Melawan Pelecehan Seksual di Dunia Digital 

  • Bagikan
Literasi Digital 2021.(ist)

SOLOK SELATAN – Persoalan pelecehan seksual di ruang digital dan dunia nyata masih banyak terjadi.

Menurut Asep Suparman, sebagai Wakil Ketua I PGRI Provinsi Bengkulu, menjelaskan bahwa kasus pelecehan seksual di era digital bisa terjadi di mana saja, di dunia nyata maupun dunia maya.

“Pelecehan seksual dan konten pornografi menjadi satu bagian yang menjadi perhatian masyarakat sebagai dampak negatif dari era digital saat ini. Pelecehan seksual dapat diartikan sebagai perilaku pendekatan-pendekatan yang terkait dengan seks yang tidak diinginkan, baik secara verbal atau fisik yang merujuk pada seks.
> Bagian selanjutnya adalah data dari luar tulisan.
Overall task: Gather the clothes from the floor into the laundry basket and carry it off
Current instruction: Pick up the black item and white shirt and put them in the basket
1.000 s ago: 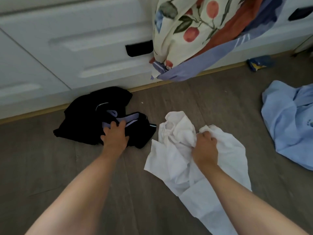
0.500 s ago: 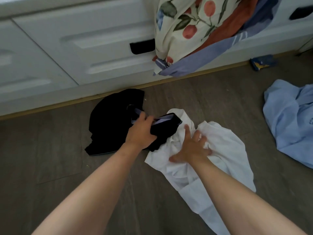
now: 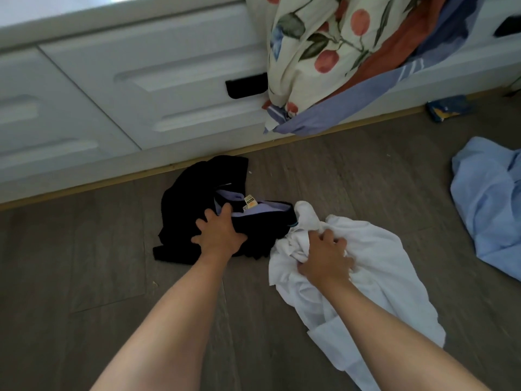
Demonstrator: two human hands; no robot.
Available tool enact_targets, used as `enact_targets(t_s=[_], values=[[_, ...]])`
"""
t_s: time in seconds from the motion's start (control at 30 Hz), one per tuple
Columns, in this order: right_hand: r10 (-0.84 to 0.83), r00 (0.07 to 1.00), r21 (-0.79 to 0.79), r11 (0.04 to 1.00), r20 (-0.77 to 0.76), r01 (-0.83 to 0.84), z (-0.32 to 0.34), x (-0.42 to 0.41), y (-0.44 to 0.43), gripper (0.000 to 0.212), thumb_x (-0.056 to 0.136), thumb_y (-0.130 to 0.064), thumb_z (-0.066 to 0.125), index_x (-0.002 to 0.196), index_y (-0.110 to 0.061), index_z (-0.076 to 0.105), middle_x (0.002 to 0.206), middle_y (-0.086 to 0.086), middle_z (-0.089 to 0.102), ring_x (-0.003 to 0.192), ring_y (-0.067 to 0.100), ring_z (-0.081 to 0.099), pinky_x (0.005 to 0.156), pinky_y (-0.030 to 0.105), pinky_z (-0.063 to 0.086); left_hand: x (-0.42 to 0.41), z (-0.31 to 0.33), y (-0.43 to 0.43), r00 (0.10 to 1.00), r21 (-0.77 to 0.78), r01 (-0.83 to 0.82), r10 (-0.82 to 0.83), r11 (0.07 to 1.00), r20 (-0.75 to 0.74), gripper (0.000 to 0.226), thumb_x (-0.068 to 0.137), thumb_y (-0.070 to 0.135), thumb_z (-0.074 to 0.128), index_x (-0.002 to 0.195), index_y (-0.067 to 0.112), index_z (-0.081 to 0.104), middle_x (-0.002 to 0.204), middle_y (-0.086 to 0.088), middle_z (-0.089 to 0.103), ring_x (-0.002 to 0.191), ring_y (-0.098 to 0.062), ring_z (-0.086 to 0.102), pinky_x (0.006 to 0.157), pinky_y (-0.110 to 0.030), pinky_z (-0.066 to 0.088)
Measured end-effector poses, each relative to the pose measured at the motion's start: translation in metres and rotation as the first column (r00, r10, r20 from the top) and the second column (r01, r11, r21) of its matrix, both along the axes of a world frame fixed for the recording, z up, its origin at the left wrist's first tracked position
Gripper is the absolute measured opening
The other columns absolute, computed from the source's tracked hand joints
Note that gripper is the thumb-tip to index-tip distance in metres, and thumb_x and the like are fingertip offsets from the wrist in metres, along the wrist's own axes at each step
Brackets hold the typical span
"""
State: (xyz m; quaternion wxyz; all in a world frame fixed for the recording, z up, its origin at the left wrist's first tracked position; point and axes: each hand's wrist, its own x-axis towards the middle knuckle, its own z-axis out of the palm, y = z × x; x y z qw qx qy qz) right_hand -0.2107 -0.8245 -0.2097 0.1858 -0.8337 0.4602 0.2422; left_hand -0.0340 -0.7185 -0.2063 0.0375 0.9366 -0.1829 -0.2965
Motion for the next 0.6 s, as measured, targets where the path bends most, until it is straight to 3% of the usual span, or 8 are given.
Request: enact_targets(t_s=[0.1, 0.23, 0.47, 0.6], values=[[0.002, 0.999, 0.033, 0.999, 0.033, -0.003, 0.004, 0.0, -0.004, 0.055, 0.088, -0.041, 0.061, 0.135, -0.026, 0.037, 0.142, 0.006, 0.033, 0.126, 0.031, 0.036, 0.095, 0.046, 0.045, -0.003, 0.006, 0.004, 0.997, -0.079, 0.07, -0.068, 0.994, 0.031, 0.05, 0.084, 0.026, 0.064, 0.128, 0.023, 0.041, 0.126, -0.017, 0.041, 0.115, -0.042, 0.044, 0.09, -0.053, 0.046], [-0.095, 0.986, 0.184, 0.98, 0.138, 0.068, 0.037, -0.011, -0.012, 0.034, 0.091, -0.018, 0.052, 0.125, -0.015, 0.049, 0.132, 0.016, 0.043, 0.116, 0.035, 0.049, 0.096, 0.041, 0.045, -0.012, 0.045, 0.009, 0.997, -0.113, 0.069, -0.066, 0.991, 0.029, 0.043, 0.085, 0.02, 0.06, 0.125, 0.018, 0.043, 0.122, -0.018, 0.044, 0.107, -0.041, 0.049, 0.088, -0.05, 0.049], [-0.194, 0.965, 0.241, 0.959, 0.18, 0.148, 0.188, -0.064, -0.009, 0.034, 0.083, -0.008, 0.055, 0.116, -0.012, 0.056, 0.116, 0.019, 0.051, 0.096, 0.038, 0.057, 0.079, 0.035, 0.048, -0.059, 0.194, 0.028, 1.0, -0.14, 0.028, -0.028, 0.99, 0.006, 0.04, 0.082, 0.018, 0.058, 0.117, 0.017, 0.04, 0.114, -0.015, 0.042, 0.1, -0.041, 0.049, 0.08, -0.051, 0.05], [-0.233, 0.952, 0.236, 0.954, 0.2, 0.184, 0.287, -0.082, 0.0, 0.018, 0.079, -0.006, 0.055, 0.097, -0.01, 0.053, 0.107, 0.018, 0.054, 0.079, 0.03, 0.051, 0.064, 0.03, 0.035, -0.082, 0.292, 0.051, 0.999, -0.11, -0.039, 0.038, 0.993, -0.004, 0.043, 0.08, 0.015, 0.058, 0.117, 0.016, 0.038, 0.115, -0.014, 0.037, 0.1, -0.039, 0.047, 0.082, -0.053, 0.049]])
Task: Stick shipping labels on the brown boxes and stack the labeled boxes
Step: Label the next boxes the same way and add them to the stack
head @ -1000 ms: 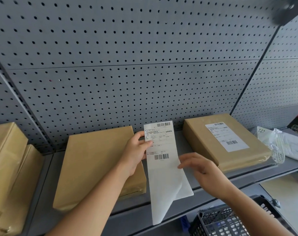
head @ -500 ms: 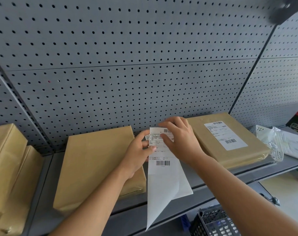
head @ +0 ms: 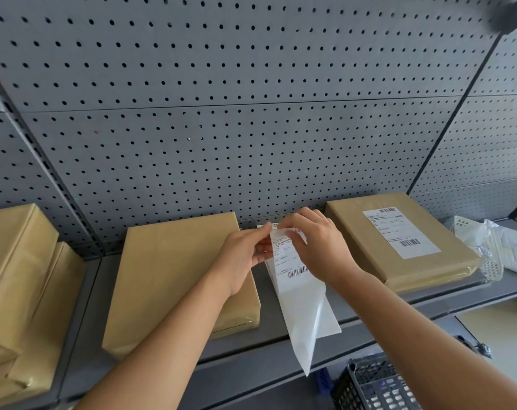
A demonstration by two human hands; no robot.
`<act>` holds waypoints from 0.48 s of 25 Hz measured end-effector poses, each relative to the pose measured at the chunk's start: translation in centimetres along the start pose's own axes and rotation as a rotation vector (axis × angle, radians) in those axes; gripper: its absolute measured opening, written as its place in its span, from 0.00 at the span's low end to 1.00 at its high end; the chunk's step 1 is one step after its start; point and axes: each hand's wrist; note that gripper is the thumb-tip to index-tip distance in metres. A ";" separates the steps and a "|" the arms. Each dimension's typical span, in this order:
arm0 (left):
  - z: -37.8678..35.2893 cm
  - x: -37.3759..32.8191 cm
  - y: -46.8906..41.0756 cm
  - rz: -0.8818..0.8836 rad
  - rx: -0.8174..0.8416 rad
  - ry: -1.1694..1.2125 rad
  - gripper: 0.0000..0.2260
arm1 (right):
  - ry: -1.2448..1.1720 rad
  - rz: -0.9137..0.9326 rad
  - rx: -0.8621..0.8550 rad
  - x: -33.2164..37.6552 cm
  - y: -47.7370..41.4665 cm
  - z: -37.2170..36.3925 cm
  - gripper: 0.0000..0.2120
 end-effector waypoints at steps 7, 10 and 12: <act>0.5 0.1 -0.1 0.145 0.014 0.105 0.09 | 0.026 0.028 -0.009 0.0 0.7 -0.1 0.11; 0.6 0.0 -0.1 0.153 0.007 0.119 0.12 | 0.011 0.051 -0.005 0.4 1.0 -0.1 0.09; 0.6 0.1 -0.2 0.150 -0.007 0.119 0.14 | 0.009 0.048 -0.004 0.5 1.0 -0.1 0.09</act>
Point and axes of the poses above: each hand's wrist, its own y-axis away from the middle knuckle, its own z-axis out of the back of the hand, x = y × z, and after that the axes turned 5 degrees about x, right-handed
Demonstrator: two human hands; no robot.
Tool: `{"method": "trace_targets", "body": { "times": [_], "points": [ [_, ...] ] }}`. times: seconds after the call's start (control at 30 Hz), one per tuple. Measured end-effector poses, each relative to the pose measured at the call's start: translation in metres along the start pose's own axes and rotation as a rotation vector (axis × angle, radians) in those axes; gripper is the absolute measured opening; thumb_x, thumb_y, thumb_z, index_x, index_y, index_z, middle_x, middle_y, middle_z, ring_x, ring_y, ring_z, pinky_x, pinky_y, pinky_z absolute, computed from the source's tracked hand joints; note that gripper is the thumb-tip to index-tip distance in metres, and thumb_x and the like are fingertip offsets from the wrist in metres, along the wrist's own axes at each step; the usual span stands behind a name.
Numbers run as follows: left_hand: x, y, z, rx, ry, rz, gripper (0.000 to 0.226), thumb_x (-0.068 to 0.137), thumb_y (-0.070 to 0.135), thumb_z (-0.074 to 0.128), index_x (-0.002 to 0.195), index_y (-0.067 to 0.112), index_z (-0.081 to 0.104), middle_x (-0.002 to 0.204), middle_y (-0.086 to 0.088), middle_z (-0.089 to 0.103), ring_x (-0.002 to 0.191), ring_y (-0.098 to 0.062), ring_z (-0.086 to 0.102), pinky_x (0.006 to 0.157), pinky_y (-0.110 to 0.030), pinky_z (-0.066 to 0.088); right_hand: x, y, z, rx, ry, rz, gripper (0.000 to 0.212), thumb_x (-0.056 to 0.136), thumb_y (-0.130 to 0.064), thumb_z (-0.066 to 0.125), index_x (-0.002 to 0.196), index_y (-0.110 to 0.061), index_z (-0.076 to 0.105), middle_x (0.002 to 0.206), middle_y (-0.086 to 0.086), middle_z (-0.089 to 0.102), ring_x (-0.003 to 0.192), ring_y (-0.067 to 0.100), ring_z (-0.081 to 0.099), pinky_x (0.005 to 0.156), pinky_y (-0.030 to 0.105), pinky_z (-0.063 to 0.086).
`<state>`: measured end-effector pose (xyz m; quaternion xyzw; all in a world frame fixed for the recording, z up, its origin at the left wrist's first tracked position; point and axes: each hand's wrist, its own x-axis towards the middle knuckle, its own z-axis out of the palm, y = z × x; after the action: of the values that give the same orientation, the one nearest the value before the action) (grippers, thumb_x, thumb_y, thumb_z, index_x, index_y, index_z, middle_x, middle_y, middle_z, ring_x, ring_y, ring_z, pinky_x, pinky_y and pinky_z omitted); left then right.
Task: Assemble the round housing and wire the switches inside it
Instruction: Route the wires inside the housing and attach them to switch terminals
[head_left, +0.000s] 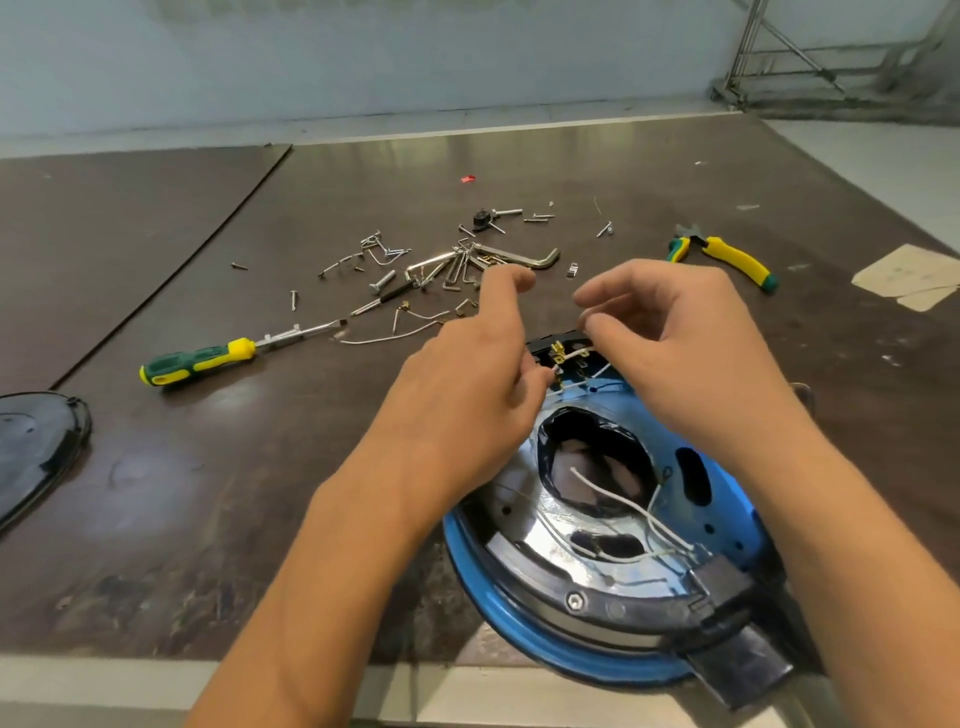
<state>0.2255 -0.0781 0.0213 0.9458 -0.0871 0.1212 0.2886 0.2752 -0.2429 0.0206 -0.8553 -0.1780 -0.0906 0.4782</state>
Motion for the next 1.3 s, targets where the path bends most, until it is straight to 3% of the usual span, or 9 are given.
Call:
{"method": "trace_targets", "body": {
  "times": [0.17, 0.33, 0.5, 0.67, 0.8, 0.9, 1.0, 1.1, 1.3],
  "points": [
    [-0.003, -0.002, -0.003, -0.049, 0.04, -0.006, 0.058, 0.089, 0.019, 0.064, 0.136, 0.027, 0.031, 0.073, 0.01, 0.063, 0.07, -0.017, 0.061, 0.071, -0.046, 0.053, 0.001, 0.003, -0.002, -0.028, -0.087, -0.021, 0.021, 0.086, -0.012, 0.073, 0.102, -0.026, 0.073, 0.085, -0.01, 0.072, 0.077, 0.002, 0.068, 0.073, 0.017, 0.055],
    [-0.002, -0.009, -0.008, -0.033, 0.009, -0.029, 0.056, 0.086, 0.023, 0.07, 0.133, 0.032, 0.04, 0.072, 0.014, 0.065, 0.073, -0.01, 0.062, 0.073, -0.043, 0.054, 0.001, -0.005, 0.0, -0.019, -0.171, -0.019, 0.024, 0.084, -0.008, 0.078, 0.104, -0.02, 0.075, 0.084, -0.006, 0.075, 0.078, 0.006, 0.072, 0.082, 0.03, 0.06],
    [-0.002, -0.016, -0.013, -0.023, 0.046, -0.033, 0.051, 0.083, 0.028, 0.071, 0.127, 0.035, 0.046, 0.075, 0.016, 0.065, 0.078, -0.006, 0.062, 0.077, -0.041, 0.054, 0.0, -0.008, 0.002, 0.0, -0.229, 0.01, 0.017, 0.083, -0.01, 0.08, 0.097, -0.018, 0.075, 0.07, -0.003, 0.075, 0.064, 0.006, 0.072, 0.077, 0.033, 0.061],
    [-0.001, -0.019, -0.01, 0.03, 0.032, -0.095, 0.033, 0.085, 0.051, 0.065, 0.109, 0.029, 0.061, 0.099, 0.014, 0.062, 0.096, -0.006, 0.058, 0.084, -0.033, 0.052, 0.0, 0.001, 0.006, 0.05, -0.287, 0.17, 0.021, 0.082, -0.009, 0.081, 0.095, -0.02, 0.068, 0.063, -0.002, 0.074, 0.063, 0.008, 0.073, 0.079, 0.032, 0.054],
    [0.001, -0.014, -0.006, 0.147, -0.097, -0.14, 0.068, 0.057, 0.084, 0.055, 0.09, 0.026, 0.071, 0.118, 0.006, 0.065, 0.113, -0.01, 0.058, 0.09, -0.037, 0.05, 0.002, 0.008, 0.0, 0.125, -0.276, 0.224, 0.015, 0.085, -0.009, 0.078, 0.094, -0.013, 0.067, 0.065, 0.004, 0.075, 0.064, 0.015, 0.075, 0.076, 0.031, 0.055],
    [0.002, -0.011, -0.001, 0.217, -0.08, -0.125, 0.042, 0.074, 0.065, 0.069, 0.087, 0.026, 0.077, 0.141, 0.002, 0.054, 0.13, -0.012, 0.048, 0.096, -0.041, 0.049, 0.002, 0.01, -0.001, 0.221, -0.267, 0.225, 0.014, 0.086, -0.003, 0.075, 0.092, -0.008, 0.064, 0.067, 0.01, 0.075, 0.062, 0.021, 0.075, 0.071, 0.028, 0.055],
    [0.002, -0.014, 0.006, 0.167, -0.061, -0.119, 0.016, 0.084, 0.042, 0.071, 0.081, 0.028, 0.078, 0.138, 0.007, 0.055, 0.125, -0.01, 0.051, 0.096, -0.041, 0.049, 0.003, 0.012, 0.001, 0.204, -0.303, 0.216, 0.013, 0.087, -0.003, 0.074, 0.091, -0.01, 0.064, 0.069, 0.012, 0.075, 0.063, 0.02, 0.075, 0.073, 0.031, 0.054],
    [0.002, -0.016, 0.01, 0.126, -0.072, -0.127, 0.014, 0.083, 0.035, 0.07, 0.075, 0.025, 0.075, 0.131, 0.008, 0.055, 0.116, -0.01, 0.054, 0.093, -0.038, 0.049, 0.003, 0.015, 0.006, 0.12, -0.38, 0.219, 0.016, 0.089, -0.003, 0.071, 0.094, -0.016, 0.063, 0.07, 0.006, 0.076, 0.066, 0.017, 0.075, 0.083, 0.041, 0.057],
    [0.004, -0.019, 0.014, 0.141, -0.076, -0.173, 0.015, 0.08, 0.031, 0.071, 0.069, 0.022, 0.074, 0.126, 0.007, 0.053, 0.111, -0.01, 0.056, 0.088, -0.032, 0.048, 0.004, 0.017, 0.011, -0.003, -0.384, 0.16, 0.022, 0.085, -0.003, 0.074, 0.079, -0.023, 0.067, 0.071, -0.001, 0.076, 0.065, 0.01, 0.074, 0.082, 0.038, 0.059]
  ]
}}
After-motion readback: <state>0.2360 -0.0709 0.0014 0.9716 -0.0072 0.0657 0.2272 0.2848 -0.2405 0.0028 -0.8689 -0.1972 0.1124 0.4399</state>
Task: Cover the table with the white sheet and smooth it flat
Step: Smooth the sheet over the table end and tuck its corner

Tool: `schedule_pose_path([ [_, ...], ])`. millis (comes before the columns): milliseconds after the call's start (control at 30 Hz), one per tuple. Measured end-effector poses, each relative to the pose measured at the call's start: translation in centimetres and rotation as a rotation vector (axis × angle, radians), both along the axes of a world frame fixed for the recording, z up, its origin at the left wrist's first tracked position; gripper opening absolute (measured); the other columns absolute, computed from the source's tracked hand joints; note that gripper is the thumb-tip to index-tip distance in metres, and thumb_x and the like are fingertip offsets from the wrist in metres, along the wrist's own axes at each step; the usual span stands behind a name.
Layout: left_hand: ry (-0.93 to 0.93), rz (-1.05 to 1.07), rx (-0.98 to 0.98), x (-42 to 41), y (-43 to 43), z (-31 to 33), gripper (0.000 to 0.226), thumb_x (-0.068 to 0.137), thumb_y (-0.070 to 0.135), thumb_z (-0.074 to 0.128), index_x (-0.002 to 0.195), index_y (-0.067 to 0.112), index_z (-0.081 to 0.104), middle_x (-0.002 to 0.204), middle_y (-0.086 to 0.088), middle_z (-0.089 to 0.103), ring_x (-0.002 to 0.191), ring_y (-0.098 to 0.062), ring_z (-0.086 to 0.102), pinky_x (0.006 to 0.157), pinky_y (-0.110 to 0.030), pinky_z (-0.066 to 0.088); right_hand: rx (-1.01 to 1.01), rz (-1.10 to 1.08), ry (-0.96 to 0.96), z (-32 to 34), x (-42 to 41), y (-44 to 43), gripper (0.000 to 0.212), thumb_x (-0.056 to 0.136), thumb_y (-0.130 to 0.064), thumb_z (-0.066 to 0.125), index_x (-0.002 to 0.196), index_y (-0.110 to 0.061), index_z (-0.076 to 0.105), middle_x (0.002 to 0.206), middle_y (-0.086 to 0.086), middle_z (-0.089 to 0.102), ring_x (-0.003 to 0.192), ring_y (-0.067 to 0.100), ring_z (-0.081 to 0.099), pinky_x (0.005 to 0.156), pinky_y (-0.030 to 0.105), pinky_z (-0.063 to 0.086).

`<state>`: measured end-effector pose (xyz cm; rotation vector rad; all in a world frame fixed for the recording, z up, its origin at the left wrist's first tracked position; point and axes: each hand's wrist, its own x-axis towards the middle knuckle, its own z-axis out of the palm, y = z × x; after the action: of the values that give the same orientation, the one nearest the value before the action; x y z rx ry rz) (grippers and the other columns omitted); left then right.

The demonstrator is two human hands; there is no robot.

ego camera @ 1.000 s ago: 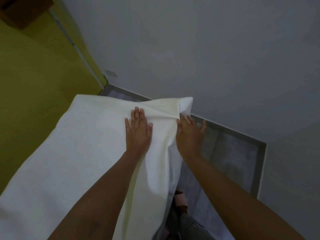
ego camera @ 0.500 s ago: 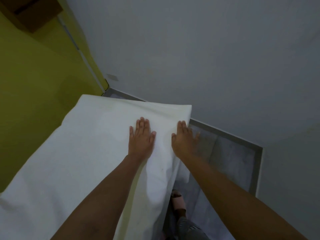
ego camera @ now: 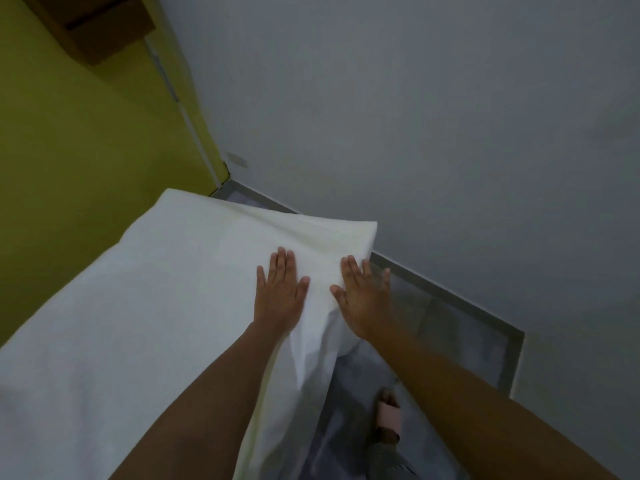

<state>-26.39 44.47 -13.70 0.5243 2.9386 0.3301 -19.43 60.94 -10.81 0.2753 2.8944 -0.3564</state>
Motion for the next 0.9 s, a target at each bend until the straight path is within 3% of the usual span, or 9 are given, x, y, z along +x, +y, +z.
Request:
schedule_pose_path([
  [200, -0.007, 0.191, 0.069, -0.4, 1.8, 0.3, 0.072, 0.092, 0.056, 0.001, 0.151, 0.015, -0.007, 0.160, -0.002, -0.010, 0.146, -0.014, -0.012, 0.119, -0.041, -0.008, -0.046, 0.182, -0.035, 0.7, -1.3, 3.3, 0.061, 0.100, -0.047, 0.010, 0.152, -0.015, 0.003, 0.161, 0.000, 0.003, 0.148, 0.022, -0.002, 0.115, 0.056, -0.005],
  [433, -0.041, 0.349, 0.058, 0.2, 3.7, 1.1, 0.063, 0.099, 0.048, 0.011, 0.151, 0.015, -0.005, 0.160, -0.002, -0.009, 0.147, -0.016, -0.010, 0.119, -0.041, -0.007, -0.104, 0.253, -0.052, 1.2, -5.2, 7.2, 0.059, 0.102, -0.043, 0.018, 0.152, -0.012, 0.011, 0.160, 0.005, 0.011, 0.148, 0.026, 0.007, 0.118, 0.054, 0.003],
  [900, -0.092, 0.597, 0.087, -4.0, 0.8, 2.0, 0.063, 0.100, 0.046, 0.013, 0.151, 0.014, -0.005, 0.160, -0.005, -0.007, 0.148, -0.019, -0.007, 0.118, -0.042, -0.007, -0.172, 0.444, -0.082, 1.5, -11.2, 3.5, 0.056, 0.102, -0.043, 0.019, 0.151, -0.016, 0.015, 0.159, 0.004, 0.017, 0.145, 0.022, 0.019, 0.119, 0.047, 0.006],
])
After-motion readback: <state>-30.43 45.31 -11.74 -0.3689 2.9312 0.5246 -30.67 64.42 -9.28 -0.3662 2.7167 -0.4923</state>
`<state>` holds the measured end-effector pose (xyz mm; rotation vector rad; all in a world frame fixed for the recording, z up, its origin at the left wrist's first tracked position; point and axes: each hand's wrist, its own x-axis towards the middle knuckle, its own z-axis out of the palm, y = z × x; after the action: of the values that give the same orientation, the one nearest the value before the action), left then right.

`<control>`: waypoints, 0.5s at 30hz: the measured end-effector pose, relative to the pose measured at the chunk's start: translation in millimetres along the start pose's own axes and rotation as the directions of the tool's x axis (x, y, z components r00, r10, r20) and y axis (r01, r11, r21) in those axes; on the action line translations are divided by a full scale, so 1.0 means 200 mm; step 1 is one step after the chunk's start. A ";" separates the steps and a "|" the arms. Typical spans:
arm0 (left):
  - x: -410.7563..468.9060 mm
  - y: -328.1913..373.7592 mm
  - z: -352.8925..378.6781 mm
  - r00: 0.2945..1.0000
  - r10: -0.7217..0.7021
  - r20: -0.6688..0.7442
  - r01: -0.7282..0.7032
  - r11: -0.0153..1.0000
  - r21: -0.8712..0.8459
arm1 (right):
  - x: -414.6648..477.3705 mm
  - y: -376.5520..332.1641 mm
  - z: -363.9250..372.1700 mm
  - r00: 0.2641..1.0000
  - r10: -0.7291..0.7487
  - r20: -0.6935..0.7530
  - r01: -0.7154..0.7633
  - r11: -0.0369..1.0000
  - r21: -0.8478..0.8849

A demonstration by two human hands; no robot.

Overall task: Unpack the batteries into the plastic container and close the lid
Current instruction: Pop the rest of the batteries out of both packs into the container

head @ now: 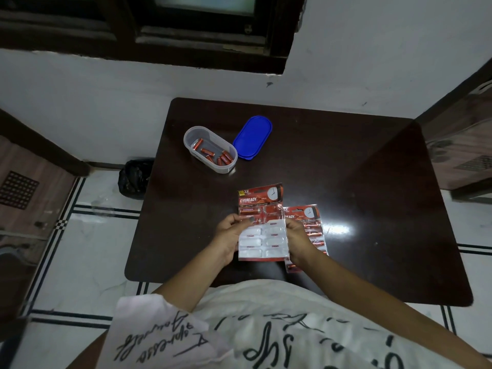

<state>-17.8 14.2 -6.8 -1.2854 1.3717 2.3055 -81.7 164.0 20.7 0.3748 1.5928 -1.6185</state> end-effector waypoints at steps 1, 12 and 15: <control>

Bentuk-bentuk pelecehan seksual di antaranya pelecehan gender, perilaku menggoda, dan child grooming,” katanya  saat menjadi pemateri pada Webinar Literasi Digital 2021 di Kabupaten Solok Selatan, Sumatera Barat pada Sabtu 16 Oktober 2021.

Webinar itu mulai digelar pada pukul 09.00 WIB dengan membahas tentang Melawan Pelecehan Seksual di Dunia Digital bersama para narasumber yang mempunyai kompetensi di bidang masing-masing serta seorang influencer yang akan ikut berpartisipasi.

Asep Suparman juga mengatakan bahwa kasus pelecehan seksual di era digital bisa terjadi di mana saja, di dunia nyata maupun dunia maya.

Pelecehan seksual dan konten pornografi menjadi satu bagian yang menjadi perhatian masyarakat sebagai dampak negatif dari era digital saat ini.

Pelecehan seksual dapat diartikan sebagai perilaku pendekatan-pendekatan yang terkait dengan seks yang tidak diinginkan, baik secara verbal atau fisik yang merujuk pada seks.

Bentuk-bentuk pelecehan seksual di antaranya pelecehan gender, perilaku menggoda, dan child grooming.

Untuk pelecehan seksual dalam dunia digital adalah sexual harassment, tindakan seksual yang tidak diinginkan dan dapat terjadi oleh siapa saja di media sosial.

Akibat dari adanya pelecehan seksual online di ranah digital yaitu dalam sosial media contohnya membuat gaya berpakaian perempuan menjadi berpengaruh karena mereka merasa takut akan menjadi korban pelecehan seksualnya.

Untuk melawanya terdapat landasan hukum pelecehan seksual pasal 282 ayat 1 KUHP, UU republik Indonesia nomor 44 tahun 2008 tentang pornografi dan UU Republik Indonesia nomor 19 tahun 2016 tentang Perubahan Undang-undang No 11 Tahun 2008 Tentang Informasi dan Transaksi Elektronik.

Sebelumnya, pada pembukaan webinar yang direncanakan akan di gelar di Wilayah Sumatera di 77 Kab/Kota dari Aceh hingga Lampung Presiden Republik Indonesia Joko Widodo memberikan arahan tentang pentingnya Sumber Daya Manusia yang memiliki talenta digital.

”Ada 4 kerangka digital yang penting dimiliki yaitu Kecakapan Digital, Keamanan Digital, Etika Digital dan Budaya Digital,” ungkapnya.

Hadir juga sebagai Keynote Speaker, Gubernur Provinsi Sumatera Barat yaitu, Ir. H. Mahyeldi Ansharullah, S.P mendukung Literasi Digital Kominfo 2021.(rilis/mat)

Selain itu, pengguna internet perlu bijak dalam menanggapi tindakan pelecehan seksual di dunia digital seperti tidak menyebarkan hal-hal sensitif mengenai orang lain tanpa izin, laporkan setiap konten yang berbau seksual, bijak dalam memposting kegiatan di media sosial, dan tebarkan postingan positif yang bermanfaat untuk semua.